If you use Square to run your business, something changed this week. Block quietly launched Managerbot, a proactive AI agent built directly into the Square platform. And it is not another chatbot waiting for you to type a question.
Managerbot watches. Then it acts.
What Managerbot Actually Does
Most AI tools for small businesses are reactive. You ask, they answer. Managerbot flips that model. It monitors your business operations continuously and surfaces recommendations before problems hit you.
Specifically, it handles three things out of the box:
Inventory forecasting. It tracks your sales patterns and flags when stock is trending toward a shortage, before you run out of your best-selling item on a Friday night.
Staff scheduling optimization. It analyzes your traffic patterns and recommends schedule adjustments to match demand, reducing overstaffing during slow periods and understaffing during rushes.

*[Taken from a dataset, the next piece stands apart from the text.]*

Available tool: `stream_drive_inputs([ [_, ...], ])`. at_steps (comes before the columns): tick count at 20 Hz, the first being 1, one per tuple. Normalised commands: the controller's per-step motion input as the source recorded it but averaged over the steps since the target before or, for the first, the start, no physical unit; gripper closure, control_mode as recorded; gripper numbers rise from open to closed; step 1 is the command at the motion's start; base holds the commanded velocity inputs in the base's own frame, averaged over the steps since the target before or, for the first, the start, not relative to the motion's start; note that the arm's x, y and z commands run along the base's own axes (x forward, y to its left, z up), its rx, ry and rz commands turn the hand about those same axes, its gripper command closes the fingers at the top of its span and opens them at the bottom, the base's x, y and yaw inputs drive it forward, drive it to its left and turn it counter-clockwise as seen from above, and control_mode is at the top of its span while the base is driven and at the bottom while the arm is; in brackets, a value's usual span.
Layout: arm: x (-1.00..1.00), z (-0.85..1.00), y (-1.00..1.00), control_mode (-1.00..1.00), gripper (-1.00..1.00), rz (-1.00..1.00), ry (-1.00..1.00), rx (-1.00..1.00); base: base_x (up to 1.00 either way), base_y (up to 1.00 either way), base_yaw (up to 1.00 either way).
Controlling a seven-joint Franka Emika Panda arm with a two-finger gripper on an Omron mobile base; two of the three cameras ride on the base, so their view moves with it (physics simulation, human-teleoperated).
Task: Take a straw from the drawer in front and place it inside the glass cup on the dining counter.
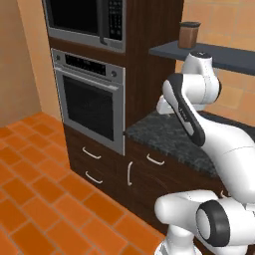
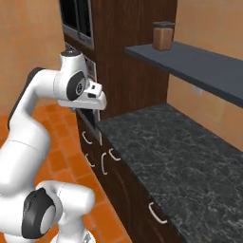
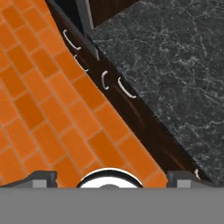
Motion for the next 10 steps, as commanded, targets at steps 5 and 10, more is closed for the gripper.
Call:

Marketing campaign drafts. It identifies slow periods in your calendar and proactively drafts promotional campaigns to drive traffic during those windows.
The key distinction: Managerbot is built to keep humans in the loop for final approval. It proposes, you decide. But the proposals show up automatically, without you having to think to ask.
The Tech Behind It
Block built Managerbot on frontier models from OpenAI and Anthropic, wrapped inside their own open-source agent framework called Goose. It is not a thin wrapper on ChatGPT. It is a purpose-built agent harness trained on Square's commerce data and tuned for the specific needs of small retailers, restaurants, and service businesses.
CEO Jack Dorsey has been signaling this direction for months. Block reorganized significantly earlier this year, with AI explicitly cited as the rationale. Managerbot is the first consumer-facing product that makes that strategy visible to the millions of merchants using Square.
Why This Matters for Your Business
The businesses already winning with AI are not necessarily using better tools. They are using tools that reduce the cognitive load of running day-to-day operations.
A restaurant owner should not have to remember to check inventory before the weekend rush. A retail shop should not need to manually pull reports to figure out staffing. These are time sinks dressed up as "management."
What Managerbot represents is a shift from AI-as-assistant to AI-as-operator, a system that handles routine monitoring and surfaces decisions rather than waiting to be consulted. For small businesses with lean teams and no operations manager on staff, that is a meaningful upgrade.
The Catch
Managerbot is rolling out now but full availability to all Square sellers is still weeks away. Block has not announced pricing changes tied to the feature, though it is expected to be part of Square's higher-tier plans. Worth checking your current Square subscription to see when you will get access.
It also bears watching how accurate the recommendations actually are in practice. Inventory forecasting and scheduling optimization are only useful if the predictions are grounded in your specific business patterns, not generic heuristics. The proof will be in production.
What to Do Right Now
If you are a Square seller, log into your dashboard and look for the Managerbot section. If it is not there yet, you are likely in the upcoming rollout wave. In the meantime, pull your last 90 days of sales data and think about where the gaps are: your most common stockout items, your worst-staffed shifts, your slowest weeks. That context will help you evaluate Managerbot's recommendations critically when they arrive.
If you are not on Square, this launch is worth watching anyway. It signals where the whole category is heading: AI that runs alongside your business, not AI you have to remember to log into.